PAR2, a member of the G-protein coupled receptor 1 family [7], is expressed in a wide range of cellular types, where it has been involved in multiple physiological and pathophysiological processes including cancers [23,24]. Although PAR2 has been implicated in the pathogenesis of several cancers, including lung, skin, stomach, ovary, kidney and colon [25,26,27,28,29], and mounting in vitro studies suggested a role for PAR2 in cancer development, including cell proliferation, invasion, and metastasis [30,31], only a limited number of studies of PAR2 in the HCC are currently available. In this study, we used western blot analysis to confirm that PAR2 is upregulated in the majority of HCC tissues (up to 70%). Moreover, upregulation of PAR2 was significantly associated with advanced TNM stage and poor differentiation, and PAR2 tumor expression was an independent prognostic factor for OS and DFS after resection. To our best of our knowledge, this is the largest cohort to evaluate the expression of PAR2 in predicting the outcomes of HCC after resection. Therefore, we confirm that assessment of PAR2 expression could potentially help to predict the outcome of patients with HCC; patients with high expression of PAR2 may benefit from more intensive surveillance and timely adjuvant treatment to improve their prognosis.
Our prior studies have demonstrated that coagulants tissue factor (TF) and factor VII (FVII) has a pathological role in promoting hepatoma growth by activating PAR2 [32,33]. We found that activation of TF/FVII/PAR2 axis is associated with increased invasiveness and migration in HCC cell lines in vitro, which is mainly via extracellular signal-regulated kinase-tuberous sclerosis complex (ERK-TSC). This mechanism could be explained by the increased expression of PAR2 in HCC tissues were associated with advanced TNM stage and poor DFS and OS. These findings were consistently observed in the study by Chen, in which PAR2 expression was increased in HBV-related HCC and high PAR2 expression was correlated with both poor DFS and OS [34].
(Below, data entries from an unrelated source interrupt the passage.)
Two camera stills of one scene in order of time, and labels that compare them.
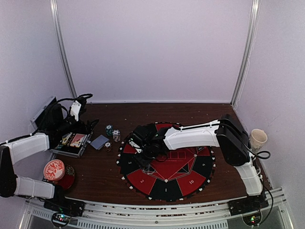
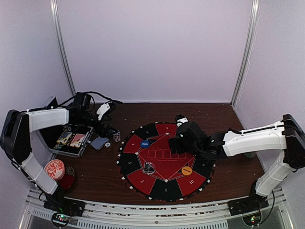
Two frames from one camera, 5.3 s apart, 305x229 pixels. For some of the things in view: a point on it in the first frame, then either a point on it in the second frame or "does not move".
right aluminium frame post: (253, 28) does not move
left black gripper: (81, 129) → (103, 133)
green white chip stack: (109, 130) does not move
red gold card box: (77, 140) does not move
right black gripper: (141, 162) → (180, 150)
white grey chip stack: (116, 135) does not move
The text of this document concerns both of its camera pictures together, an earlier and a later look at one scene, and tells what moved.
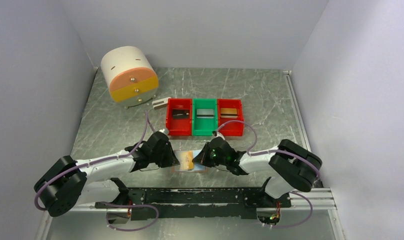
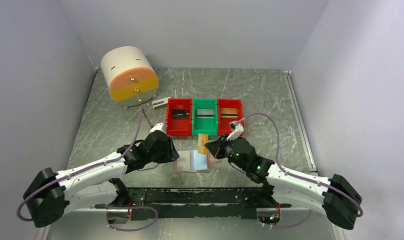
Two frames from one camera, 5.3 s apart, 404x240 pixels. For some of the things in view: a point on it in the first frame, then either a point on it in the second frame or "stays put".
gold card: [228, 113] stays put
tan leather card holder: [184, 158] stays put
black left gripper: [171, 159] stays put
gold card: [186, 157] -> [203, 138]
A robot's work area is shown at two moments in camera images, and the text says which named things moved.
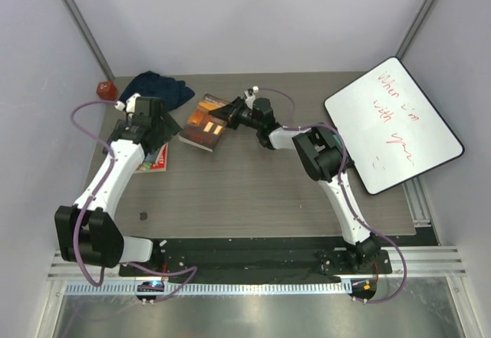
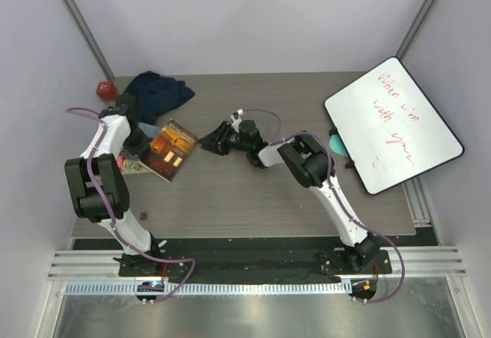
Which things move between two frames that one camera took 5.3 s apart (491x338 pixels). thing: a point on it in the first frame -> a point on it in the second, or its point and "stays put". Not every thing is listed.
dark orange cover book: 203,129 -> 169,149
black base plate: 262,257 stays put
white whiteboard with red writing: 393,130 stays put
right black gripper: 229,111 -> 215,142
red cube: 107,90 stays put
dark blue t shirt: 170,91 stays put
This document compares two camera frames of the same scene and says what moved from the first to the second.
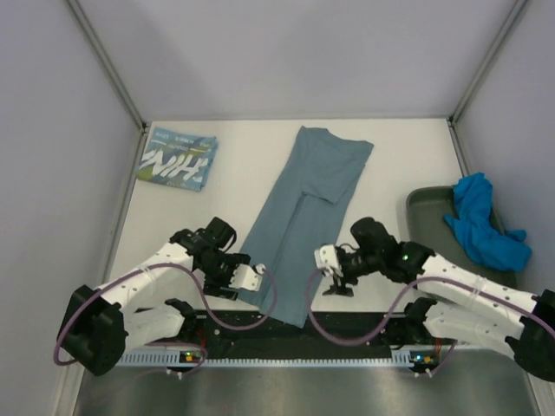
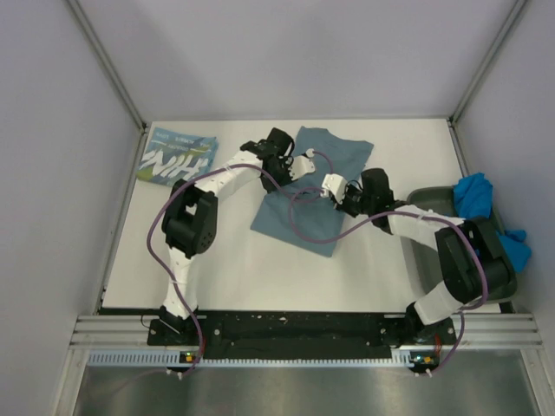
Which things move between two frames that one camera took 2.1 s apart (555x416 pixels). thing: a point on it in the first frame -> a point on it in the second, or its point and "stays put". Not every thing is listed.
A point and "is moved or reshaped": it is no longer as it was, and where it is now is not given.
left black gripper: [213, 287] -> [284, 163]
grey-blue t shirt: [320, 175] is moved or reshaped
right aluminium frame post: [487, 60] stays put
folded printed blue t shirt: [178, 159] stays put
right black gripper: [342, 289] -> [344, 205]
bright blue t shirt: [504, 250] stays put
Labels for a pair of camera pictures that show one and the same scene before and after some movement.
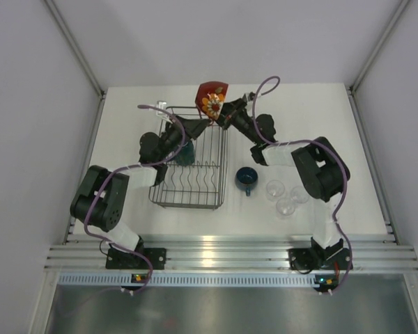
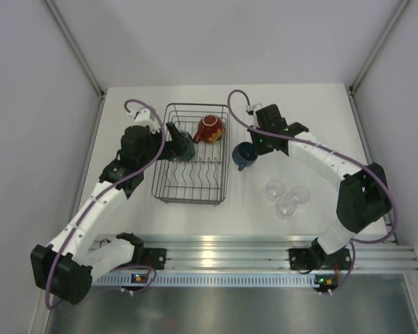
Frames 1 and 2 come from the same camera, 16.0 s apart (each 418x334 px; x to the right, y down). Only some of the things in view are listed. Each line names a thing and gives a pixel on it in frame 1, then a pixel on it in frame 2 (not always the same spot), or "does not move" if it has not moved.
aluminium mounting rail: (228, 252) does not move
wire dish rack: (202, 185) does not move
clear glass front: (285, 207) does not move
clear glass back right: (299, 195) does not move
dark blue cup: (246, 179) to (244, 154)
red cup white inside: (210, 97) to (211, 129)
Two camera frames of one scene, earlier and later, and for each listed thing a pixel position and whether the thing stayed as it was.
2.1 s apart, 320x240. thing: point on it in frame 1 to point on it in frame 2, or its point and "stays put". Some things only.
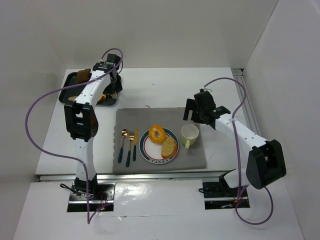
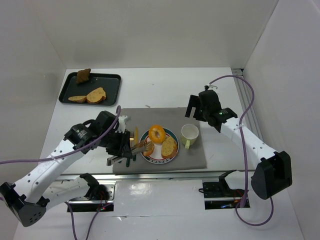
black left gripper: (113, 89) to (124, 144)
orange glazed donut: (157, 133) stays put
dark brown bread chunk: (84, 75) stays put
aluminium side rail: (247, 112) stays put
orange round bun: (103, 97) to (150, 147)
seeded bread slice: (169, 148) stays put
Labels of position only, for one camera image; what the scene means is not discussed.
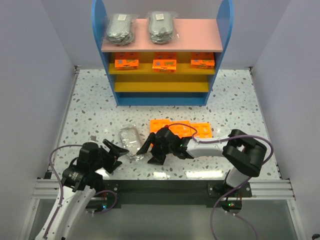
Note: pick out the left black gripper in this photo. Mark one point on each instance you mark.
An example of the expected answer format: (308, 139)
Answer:
(107, 157)

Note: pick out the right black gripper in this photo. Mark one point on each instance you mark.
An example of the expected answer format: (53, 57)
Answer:
(159, 144)

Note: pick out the silver scrubber pack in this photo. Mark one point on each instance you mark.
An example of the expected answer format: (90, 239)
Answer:
(120, 29)
(161, 26)
(131, 141)

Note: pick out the orange sponge pack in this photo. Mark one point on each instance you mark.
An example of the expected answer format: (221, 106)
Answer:
(165, 62)
(202, 60)
(126, 61)
(203, 129)
(181, 128)

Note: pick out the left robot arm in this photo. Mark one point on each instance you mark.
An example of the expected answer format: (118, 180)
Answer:
(78, 184)

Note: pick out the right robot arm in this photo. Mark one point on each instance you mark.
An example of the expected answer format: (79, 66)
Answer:
(246, 153)

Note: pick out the blue shelf unit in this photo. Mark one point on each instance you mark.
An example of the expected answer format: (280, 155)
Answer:
(187, 86)

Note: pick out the orange sponge pack on shelf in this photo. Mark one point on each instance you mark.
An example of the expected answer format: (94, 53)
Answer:
(202, 60)

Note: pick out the orange sponge pack hidden middle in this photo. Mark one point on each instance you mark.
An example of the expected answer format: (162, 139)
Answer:
(157, 124)

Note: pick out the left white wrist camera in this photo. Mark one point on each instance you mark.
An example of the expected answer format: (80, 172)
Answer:
(93, 139)

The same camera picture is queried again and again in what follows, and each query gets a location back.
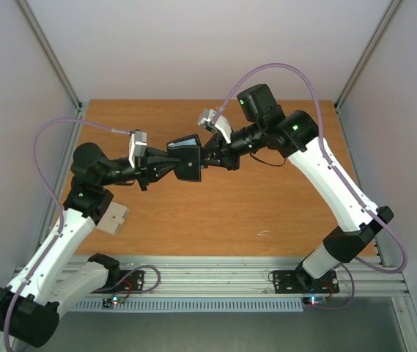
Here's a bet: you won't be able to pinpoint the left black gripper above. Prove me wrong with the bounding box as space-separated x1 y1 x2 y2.
100 147 182 191

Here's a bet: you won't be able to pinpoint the grey card holder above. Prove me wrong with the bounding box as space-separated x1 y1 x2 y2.
96 201 129 235

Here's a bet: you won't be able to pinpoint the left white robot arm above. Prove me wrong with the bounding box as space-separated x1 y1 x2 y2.
0 142 181 351

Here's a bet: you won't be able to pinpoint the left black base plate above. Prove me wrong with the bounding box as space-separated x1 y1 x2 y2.
111 270 145 293

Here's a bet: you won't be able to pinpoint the aluminium frame rails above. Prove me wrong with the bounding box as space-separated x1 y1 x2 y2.
115 255 409 298

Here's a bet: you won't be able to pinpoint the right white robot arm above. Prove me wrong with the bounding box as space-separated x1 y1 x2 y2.
198 84 394 292

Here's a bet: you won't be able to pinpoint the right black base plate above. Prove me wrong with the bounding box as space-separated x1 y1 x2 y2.
268 270 340 294

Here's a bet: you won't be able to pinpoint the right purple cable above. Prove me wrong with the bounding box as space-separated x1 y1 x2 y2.
215 62 409 311

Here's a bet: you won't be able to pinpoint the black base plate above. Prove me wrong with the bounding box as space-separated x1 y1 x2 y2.
111 270 145 293
268 270 340 294

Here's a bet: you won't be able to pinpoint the purple cable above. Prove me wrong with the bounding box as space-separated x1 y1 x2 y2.
2 118 136 352
215 62 409 311

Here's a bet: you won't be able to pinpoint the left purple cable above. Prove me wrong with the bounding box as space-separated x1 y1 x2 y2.
2 118 136 352

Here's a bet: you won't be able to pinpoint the right circuit board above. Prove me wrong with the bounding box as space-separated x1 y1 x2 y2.
303 296 329 307

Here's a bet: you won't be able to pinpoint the black leather card holder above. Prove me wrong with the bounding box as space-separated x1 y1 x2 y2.
166 134 202 182

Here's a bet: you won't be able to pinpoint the left circuit board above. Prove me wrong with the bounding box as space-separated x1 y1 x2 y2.
101 296 126 309

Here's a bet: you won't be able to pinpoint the grey slotted cable duct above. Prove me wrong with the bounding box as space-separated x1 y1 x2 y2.
71 297 303 313

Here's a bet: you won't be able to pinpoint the aluminium corner post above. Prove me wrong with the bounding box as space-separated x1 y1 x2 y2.
14 0 82 111
334 0 404 113

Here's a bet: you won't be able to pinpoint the circuit board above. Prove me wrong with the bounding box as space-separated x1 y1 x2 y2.
303 296 329 307
101 296 126 309

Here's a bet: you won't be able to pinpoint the left aluminium corner post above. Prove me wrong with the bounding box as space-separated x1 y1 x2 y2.
14 0 82 111

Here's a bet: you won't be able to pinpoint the right aluminium corner post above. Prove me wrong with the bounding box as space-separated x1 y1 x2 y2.
334 0 404 113

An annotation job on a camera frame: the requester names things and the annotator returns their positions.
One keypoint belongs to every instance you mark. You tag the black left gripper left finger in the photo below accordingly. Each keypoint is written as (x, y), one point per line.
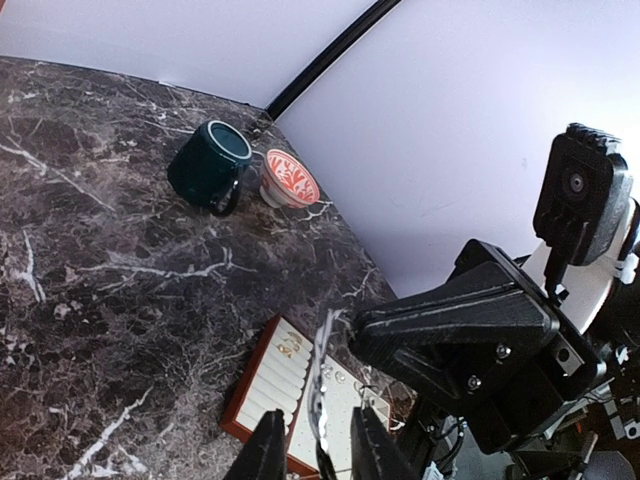
(263, 456)

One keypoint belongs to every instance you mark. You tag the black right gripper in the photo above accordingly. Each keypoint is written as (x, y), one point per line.
(487, 345)

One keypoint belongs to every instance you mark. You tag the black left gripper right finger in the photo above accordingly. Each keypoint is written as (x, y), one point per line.
(374, 455)

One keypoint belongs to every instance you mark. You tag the red jewelry tray insert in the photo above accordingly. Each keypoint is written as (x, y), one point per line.
(277, 378)

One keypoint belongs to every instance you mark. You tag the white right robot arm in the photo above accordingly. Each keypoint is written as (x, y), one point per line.
(598, 298)

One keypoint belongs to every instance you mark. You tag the red white patterned bowl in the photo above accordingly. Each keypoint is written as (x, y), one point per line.
(285, 181)

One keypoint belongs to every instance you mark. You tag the dark green mug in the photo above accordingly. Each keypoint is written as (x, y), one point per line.
(207, 171)

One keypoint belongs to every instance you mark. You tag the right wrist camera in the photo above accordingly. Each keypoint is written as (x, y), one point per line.
(584, 194)

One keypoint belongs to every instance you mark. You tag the right black frame post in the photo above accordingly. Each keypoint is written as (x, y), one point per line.
(329, 56)

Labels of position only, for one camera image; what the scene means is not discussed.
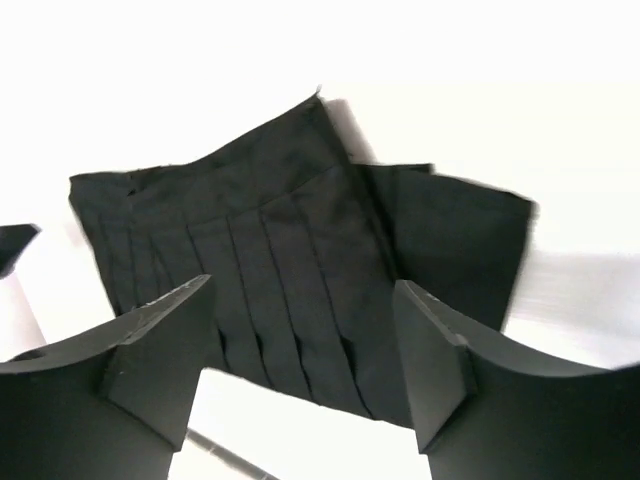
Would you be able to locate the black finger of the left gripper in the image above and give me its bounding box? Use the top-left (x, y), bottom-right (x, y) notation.
top-left (0, 224), bottom-right (41, 278)

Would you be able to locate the black pleated skirt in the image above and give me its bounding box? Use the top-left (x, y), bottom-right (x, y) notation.
top-left (69, 96), bottom-right (534, 428)

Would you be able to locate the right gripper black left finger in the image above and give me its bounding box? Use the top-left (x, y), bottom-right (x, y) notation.
top-left (1, 275), bottom-right (212, 480)

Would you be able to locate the aluminium table edge rail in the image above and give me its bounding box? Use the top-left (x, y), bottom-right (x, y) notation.
top-left (185, 428), bottom-right (276, 480)

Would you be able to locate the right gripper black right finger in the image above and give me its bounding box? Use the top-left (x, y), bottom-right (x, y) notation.
top-left (394, 280), bottom-right (639, 480)
In addition to PAR2, we found that serum AFP, cirrhosis, and advanced TNM stage were independent risk factors for recurrence and advanced TNM and histological grade were independent risk factors for OS. These data are in agreement with reports that tumor-related factors may determine the outcomes of patients with HCC after resection [35,36]. AFP is a valuable, cost-effective serum biomarker used to assess the prognosis of AFP-positive patients with HCC in clinical practice. To explore the impact of serum AFP on DFS and OS in more detail, we performed a subgroup analysis based on AFP and PAR2. Patients with high expression of PAR2 and high serum AFP levels had significantly poorer DFS and OS rates than the other subgroups. Thus, the combination of AFP with PAR2 may provide an accurate prognostic tool for HCC. It is worth noting that low expression of PAR2 identified patients with a good prognosis in terms of DFS and OS in both the high and low serum AFP subgroups. Future studies are required to validate the clinical value of PAR2 in patients with HCC undergoing other treatments, such as radiofrequency ablation, transcatheter arterial chemoembolization, target therapy, and immunotherapy.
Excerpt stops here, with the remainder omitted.